Nikon 600mm ƒ4

Double-crested Cormorant - Everglades National Park, Florida

The 600mm lens is Nikon’s beast.  It is a physically huge lens and carries a heavy price tag.  It really is a very specialized lens only used for wildlife, particularly birds, and some sports photography.  Other than that, there’s no reason to even consider dropping the cash necessary to own this beast.

I use the older version of the lens, the one lacking Vibration Reduction (VR) technology.  Sure, I’d love to be able to afford to sell this lens and upgrade to the VR lens but it just doesn’t make financial sense.  That technology, while spectacular and I love it on my other lenses, just isn’t worth the $5,000 that would be required to cover the difference.  I was fortunate to be able to pick up my lens a few years back used when a bird photographer made the switch to Canon and couldn’t afford to have two 600mm lenses.
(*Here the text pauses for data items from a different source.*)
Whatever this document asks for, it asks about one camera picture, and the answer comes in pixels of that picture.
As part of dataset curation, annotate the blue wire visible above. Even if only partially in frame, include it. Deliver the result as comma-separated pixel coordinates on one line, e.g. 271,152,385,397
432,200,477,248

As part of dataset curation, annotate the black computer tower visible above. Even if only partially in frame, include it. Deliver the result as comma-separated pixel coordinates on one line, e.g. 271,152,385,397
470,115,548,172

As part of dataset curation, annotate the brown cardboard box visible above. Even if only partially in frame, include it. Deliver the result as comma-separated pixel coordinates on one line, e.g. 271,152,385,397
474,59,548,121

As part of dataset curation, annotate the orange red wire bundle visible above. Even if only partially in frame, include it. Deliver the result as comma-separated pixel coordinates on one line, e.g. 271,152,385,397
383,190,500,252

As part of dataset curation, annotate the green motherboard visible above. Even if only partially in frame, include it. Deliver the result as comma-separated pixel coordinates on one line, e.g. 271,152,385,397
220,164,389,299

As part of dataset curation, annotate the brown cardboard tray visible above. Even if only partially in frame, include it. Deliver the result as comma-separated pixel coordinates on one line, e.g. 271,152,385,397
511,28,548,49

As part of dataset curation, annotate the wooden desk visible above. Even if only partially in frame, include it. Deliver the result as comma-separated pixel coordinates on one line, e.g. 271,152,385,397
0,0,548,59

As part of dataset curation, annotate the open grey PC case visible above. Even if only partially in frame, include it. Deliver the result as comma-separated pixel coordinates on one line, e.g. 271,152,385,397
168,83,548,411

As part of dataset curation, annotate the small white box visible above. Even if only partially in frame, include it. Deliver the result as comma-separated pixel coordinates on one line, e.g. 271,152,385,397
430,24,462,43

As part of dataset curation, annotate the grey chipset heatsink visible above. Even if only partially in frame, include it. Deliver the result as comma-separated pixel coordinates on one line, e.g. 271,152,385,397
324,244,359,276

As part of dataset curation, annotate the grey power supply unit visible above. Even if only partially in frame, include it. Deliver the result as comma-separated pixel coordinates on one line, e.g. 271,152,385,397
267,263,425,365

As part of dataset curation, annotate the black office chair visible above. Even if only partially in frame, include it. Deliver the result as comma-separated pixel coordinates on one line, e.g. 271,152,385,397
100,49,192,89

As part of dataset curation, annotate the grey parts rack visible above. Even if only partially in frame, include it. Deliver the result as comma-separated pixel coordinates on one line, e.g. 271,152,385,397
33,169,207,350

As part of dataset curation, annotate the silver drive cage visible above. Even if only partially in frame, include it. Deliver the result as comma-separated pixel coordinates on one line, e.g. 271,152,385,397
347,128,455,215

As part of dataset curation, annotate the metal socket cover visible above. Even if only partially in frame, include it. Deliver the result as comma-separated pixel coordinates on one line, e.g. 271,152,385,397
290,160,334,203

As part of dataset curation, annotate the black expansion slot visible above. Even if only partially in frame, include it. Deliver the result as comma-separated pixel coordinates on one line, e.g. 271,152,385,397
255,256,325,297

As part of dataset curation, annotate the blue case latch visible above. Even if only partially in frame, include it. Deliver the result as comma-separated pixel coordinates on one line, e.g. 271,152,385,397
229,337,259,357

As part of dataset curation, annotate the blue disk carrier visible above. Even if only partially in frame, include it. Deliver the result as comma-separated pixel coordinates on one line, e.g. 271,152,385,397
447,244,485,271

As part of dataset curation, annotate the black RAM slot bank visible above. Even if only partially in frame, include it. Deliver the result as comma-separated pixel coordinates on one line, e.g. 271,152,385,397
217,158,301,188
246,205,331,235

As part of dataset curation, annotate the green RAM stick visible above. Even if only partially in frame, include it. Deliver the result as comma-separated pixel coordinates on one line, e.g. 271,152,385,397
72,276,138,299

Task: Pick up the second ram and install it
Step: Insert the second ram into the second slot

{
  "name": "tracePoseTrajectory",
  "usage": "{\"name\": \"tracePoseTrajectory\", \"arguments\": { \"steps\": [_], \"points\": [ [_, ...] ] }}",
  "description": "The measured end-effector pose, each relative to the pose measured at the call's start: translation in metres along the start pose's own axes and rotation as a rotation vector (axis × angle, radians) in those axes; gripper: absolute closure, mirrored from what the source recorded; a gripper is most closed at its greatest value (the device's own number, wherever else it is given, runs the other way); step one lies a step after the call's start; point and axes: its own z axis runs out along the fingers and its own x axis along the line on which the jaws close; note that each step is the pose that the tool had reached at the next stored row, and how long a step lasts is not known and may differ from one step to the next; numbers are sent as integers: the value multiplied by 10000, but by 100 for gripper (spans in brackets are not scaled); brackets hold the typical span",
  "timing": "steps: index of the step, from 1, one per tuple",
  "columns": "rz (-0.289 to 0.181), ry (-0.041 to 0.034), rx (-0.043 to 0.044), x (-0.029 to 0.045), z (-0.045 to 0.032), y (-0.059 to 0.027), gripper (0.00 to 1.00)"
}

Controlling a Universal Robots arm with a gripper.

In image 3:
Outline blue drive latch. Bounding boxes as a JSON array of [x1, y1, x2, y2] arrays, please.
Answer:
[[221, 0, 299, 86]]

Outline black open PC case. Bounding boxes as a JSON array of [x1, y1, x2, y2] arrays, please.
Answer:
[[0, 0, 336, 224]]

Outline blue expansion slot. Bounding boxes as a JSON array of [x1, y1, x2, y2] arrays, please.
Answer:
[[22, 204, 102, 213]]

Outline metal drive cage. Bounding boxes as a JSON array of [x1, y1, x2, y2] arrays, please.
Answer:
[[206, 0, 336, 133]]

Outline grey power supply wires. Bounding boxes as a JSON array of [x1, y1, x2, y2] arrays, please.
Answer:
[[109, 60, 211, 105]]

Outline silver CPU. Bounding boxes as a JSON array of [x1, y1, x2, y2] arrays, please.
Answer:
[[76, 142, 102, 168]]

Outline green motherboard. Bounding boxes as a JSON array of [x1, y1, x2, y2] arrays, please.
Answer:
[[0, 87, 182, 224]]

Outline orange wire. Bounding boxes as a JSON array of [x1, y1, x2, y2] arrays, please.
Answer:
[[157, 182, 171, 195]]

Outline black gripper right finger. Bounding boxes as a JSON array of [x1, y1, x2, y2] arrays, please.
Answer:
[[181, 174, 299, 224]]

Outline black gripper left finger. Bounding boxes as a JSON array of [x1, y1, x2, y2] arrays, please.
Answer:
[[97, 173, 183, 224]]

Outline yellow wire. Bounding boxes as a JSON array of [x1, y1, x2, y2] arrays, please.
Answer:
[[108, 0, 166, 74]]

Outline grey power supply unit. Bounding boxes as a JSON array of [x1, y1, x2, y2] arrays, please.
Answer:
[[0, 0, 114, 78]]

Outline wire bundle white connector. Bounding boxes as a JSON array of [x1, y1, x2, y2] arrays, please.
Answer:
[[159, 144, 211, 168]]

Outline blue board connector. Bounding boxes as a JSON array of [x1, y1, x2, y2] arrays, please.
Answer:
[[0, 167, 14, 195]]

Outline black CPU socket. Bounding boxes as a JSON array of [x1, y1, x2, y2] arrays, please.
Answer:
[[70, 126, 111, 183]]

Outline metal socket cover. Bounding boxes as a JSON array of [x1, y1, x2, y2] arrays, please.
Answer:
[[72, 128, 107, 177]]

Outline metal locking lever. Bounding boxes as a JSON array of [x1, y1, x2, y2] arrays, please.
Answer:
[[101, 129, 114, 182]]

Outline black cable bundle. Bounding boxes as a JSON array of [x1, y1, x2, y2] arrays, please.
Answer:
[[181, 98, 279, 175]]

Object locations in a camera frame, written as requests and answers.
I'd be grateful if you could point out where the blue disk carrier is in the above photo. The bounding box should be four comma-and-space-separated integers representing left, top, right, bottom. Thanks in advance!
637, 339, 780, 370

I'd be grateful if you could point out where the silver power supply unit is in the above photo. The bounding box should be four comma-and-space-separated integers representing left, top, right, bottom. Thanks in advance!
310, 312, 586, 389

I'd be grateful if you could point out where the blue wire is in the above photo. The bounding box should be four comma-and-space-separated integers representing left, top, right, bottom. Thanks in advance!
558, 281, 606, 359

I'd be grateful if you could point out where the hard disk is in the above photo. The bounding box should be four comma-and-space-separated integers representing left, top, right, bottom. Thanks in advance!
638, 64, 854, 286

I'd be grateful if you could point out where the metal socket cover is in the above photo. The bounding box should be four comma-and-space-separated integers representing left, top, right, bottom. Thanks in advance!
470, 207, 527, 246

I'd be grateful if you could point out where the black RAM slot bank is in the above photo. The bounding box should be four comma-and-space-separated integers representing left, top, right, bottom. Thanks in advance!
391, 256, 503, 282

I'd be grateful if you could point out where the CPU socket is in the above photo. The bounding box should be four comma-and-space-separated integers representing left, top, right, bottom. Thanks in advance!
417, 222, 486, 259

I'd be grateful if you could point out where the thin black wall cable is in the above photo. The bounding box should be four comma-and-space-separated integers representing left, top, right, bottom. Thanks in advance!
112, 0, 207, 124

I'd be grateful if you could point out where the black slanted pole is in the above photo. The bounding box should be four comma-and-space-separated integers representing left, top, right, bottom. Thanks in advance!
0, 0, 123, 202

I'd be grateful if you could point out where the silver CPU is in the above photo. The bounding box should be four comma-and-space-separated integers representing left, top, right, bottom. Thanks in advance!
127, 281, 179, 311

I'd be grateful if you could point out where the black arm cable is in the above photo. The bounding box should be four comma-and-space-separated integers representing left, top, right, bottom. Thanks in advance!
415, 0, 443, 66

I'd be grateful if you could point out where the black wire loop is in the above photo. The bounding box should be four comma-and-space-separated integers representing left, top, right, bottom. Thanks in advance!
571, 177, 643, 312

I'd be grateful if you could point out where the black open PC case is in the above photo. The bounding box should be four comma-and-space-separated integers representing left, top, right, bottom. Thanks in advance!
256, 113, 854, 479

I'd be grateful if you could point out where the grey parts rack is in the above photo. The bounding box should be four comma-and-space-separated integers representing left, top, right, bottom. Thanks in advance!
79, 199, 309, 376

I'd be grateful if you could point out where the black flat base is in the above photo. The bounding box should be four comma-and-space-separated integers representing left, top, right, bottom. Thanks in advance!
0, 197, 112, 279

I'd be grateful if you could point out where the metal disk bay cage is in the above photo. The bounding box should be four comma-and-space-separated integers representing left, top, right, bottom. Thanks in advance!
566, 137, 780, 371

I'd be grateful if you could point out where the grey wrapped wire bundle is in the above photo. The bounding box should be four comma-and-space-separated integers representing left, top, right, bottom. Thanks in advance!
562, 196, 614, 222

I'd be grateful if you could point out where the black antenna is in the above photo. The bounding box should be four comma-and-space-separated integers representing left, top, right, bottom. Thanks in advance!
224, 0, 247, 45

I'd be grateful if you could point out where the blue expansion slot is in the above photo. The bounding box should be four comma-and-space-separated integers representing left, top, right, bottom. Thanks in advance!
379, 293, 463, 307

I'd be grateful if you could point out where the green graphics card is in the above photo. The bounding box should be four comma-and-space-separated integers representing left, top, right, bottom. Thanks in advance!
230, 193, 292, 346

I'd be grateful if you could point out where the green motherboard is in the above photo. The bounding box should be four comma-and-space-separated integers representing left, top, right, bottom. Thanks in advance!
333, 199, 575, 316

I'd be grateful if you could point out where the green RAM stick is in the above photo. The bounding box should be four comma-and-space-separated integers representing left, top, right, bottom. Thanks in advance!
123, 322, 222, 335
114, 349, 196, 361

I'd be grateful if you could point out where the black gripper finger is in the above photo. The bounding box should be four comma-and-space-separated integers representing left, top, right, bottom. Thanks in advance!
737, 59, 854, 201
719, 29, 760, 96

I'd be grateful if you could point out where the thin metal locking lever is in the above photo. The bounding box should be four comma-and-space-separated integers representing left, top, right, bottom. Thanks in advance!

Purple Gallinule - Everglades National Park, Florida

It is a beautiful lens and works wonderfully.  The reach, particularly with the 1.4x teleconverter is unrivaled in the Nikon world.  It’s sharp.  It’s bright.  It focuses well.  What more can you want?  I’d guess that 95% of the bird photographs I take are with this lens, particularly if the bird is sitting still.

While I love the lens, it is by no means the answer to everything.  The minimum focus distance is not all that close (18.4 feet) so occasionally I have to break out extension tubes, something Nikon woefully lacks (I use Kenko’s version).  Also, it is a big lens, weighing in at almost 11 pounds.  This means that by the time you add a pro camera body, the entire rig weighs right around 13 pounds.  The weight means that handholding is difficult to say the least.  There are a few images of me handholding this lens floating around the site and they are a little misrepresentative.  I almost always use the lens on a tripod and when I do hand hold it, it is only for a few minutes.

If you are a Nikon photographer and want to get closeup shots of birds and animals you can’t approach then this is the lens for you.  It will cost about as much as a small car but it is often the only answer when trying to photograph birds.